"3 things a person is punished for in this world and has no world to come: idolatry, sexual immorality, and murder. And lashon hara corresponds to all of them."

Jessie Fischbein

Why is lashon hara (evil speech) compared to the three most severe sins? Humans are unique creatures. Our speech is an expression of our capacity for abstract thought, but it is also a tool for our instincts.*

There is an interesting psychological phenomenon called "sublimation." About.com says it is a defense mechanism where we channel unwanted feelings into more socially acceptable forms.

We have aggressive impulses and sexual impulses. We don't act them out overtly. But they are expressed in our speech. Much of our lashon hara is a way of enjoying sexual scandals and a way of hurting other people. Of course, we would not actually engage in these violations. We are not so base. However, this statement of Chazal is urging us to see that the underlying impulses that drive lashon hara are often sublimations of these aggressive and sexual urges.

Idolatry is a particularly interesting case. By observing when I speak lashon hara, I noticed something: I frequently have been insulted or hurt or put down in some way. I feel inferior from this interaction. So what do I do? I call up a friend and get her to agree that the person who made me feel inferior is wrong, and *I* am superior.

This is basically a framework that I invented in my own head. There are imaginary scales in my mind. If I feel bad, I have to balance the scales by getting a friend to agree with me that the person who made me feel inferior is actually inferior, and I am superior. In real life I have achieved nothing. I have not addressed the conflict with the person.
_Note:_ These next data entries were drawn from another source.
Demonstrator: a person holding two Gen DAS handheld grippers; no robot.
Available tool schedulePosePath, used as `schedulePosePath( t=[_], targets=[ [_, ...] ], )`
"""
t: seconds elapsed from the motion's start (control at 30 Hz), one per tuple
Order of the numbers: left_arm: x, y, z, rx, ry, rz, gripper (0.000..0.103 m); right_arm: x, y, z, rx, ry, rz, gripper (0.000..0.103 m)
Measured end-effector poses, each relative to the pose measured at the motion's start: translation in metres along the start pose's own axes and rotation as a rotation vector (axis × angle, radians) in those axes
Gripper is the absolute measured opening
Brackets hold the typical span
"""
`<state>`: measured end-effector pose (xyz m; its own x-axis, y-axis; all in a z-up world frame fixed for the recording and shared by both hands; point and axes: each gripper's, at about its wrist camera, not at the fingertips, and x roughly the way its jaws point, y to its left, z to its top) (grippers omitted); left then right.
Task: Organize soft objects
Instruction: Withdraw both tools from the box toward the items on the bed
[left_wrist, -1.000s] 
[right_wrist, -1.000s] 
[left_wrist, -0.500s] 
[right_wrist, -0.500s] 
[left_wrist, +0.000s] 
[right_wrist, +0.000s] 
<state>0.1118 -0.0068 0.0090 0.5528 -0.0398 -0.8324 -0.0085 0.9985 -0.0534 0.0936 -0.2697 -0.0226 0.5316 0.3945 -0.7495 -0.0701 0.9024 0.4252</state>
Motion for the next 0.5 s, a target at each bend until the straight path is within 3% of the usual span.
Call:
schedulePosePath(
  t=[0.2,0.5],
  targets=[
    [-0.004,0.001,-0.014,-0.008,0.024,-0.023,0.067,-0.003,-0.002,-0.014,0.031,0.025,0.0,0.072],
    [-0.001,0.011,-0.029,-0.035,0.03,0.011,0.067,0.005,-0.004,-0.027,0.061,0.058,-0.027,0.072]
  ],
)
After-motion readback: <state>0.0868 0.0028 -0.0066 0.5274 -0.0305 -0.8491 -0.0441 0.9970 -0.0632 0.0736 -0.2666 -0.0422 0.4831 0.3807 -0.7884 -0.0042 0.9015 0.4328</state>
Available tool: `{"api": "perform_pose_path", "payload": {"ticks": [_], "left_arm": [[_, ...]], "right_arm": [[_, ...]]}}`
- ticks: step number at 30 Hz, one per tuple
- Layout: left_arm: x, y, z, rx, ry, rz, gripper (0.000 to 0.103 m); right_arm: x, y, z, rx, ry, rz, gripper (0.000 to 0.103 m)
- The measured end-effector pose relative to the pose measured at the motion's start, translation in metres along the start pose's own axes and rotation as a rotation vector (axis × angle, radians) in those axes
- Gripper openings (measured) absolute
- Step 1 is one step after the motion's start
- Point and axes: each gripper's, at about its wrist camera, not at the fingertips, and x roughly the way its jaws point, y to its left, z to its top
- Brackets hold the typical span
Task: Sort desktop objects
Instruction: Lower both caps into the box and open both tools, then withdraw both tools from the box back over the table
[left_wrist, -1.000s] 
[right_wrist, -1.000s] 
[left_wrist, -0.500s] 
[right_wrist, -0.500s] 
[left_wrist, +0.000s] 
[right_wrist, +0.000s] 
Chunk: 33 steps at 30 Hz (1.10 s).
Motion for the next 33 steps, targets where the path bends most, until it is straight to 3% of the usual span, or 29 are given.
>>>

I have not put things in perspective (maybe the other person was having a bad day; sometimes I behave like that, etc.). All I have done is spoken negatively about someone to someone else, they have agreed with me---and poof! I feel better. I have constructed an artificial reality inside my own mind about how people are evaluated. But it's not enough to leave it in my own mind; I must get social approval of this construct by getting a listener to agree with me.

This has an uncanny resemblance to Avoda Zara. A major aspect of idolatry is that it is a manmade construct. Judaism's goal is for humans to relate to the world as it actually IS, how Hashem designed it.** Idolatry, on the other hand, is a human invention that seeks to control destiny. If you don't want to get sick, or you want to make money, you have to sacrifice to a deity. But who invented the deity? Humans.

Lashon Hara does not accept the divine reality that a person is superior or inferior based on values and deeds. Lashon Hara is based on the human contrivance that someone who insults ME has appointed me as inferior and the only way I can fix that is if other human beings appoint ME as superior and HIM as inferior. Idolatry is an attempt to bend reality to your wish. So is Lashon Hara.

As a side note, Lashon Hara is a particularly insidious way of dealing with interpersonal conflict. Instead of dealing directly with the person you have conflict with, you feel bad about the interaction and then you call up a friend and complain about it. Lashon Hara prevents us from figuring out how to have healthier dynamics with people who elicit feelings of inferiority in us.

* Bereshis 2:7 says "He blew into his nose a living soul and Man became a live spirit (nefesh chaya)." Onkelos translates the nefesh chaya as "a speaking spirit," meaning that Man was given the ability to speak. Rashi comments that animal and Man are both called nefesh chaya, but Man additionally has knowledge and speech.

** "Tamim tehiye im Hashem Elokecha (Devarim 18:13), you should be complete with Hashem your God," i.e. we should be okay with how Hashem designed the world.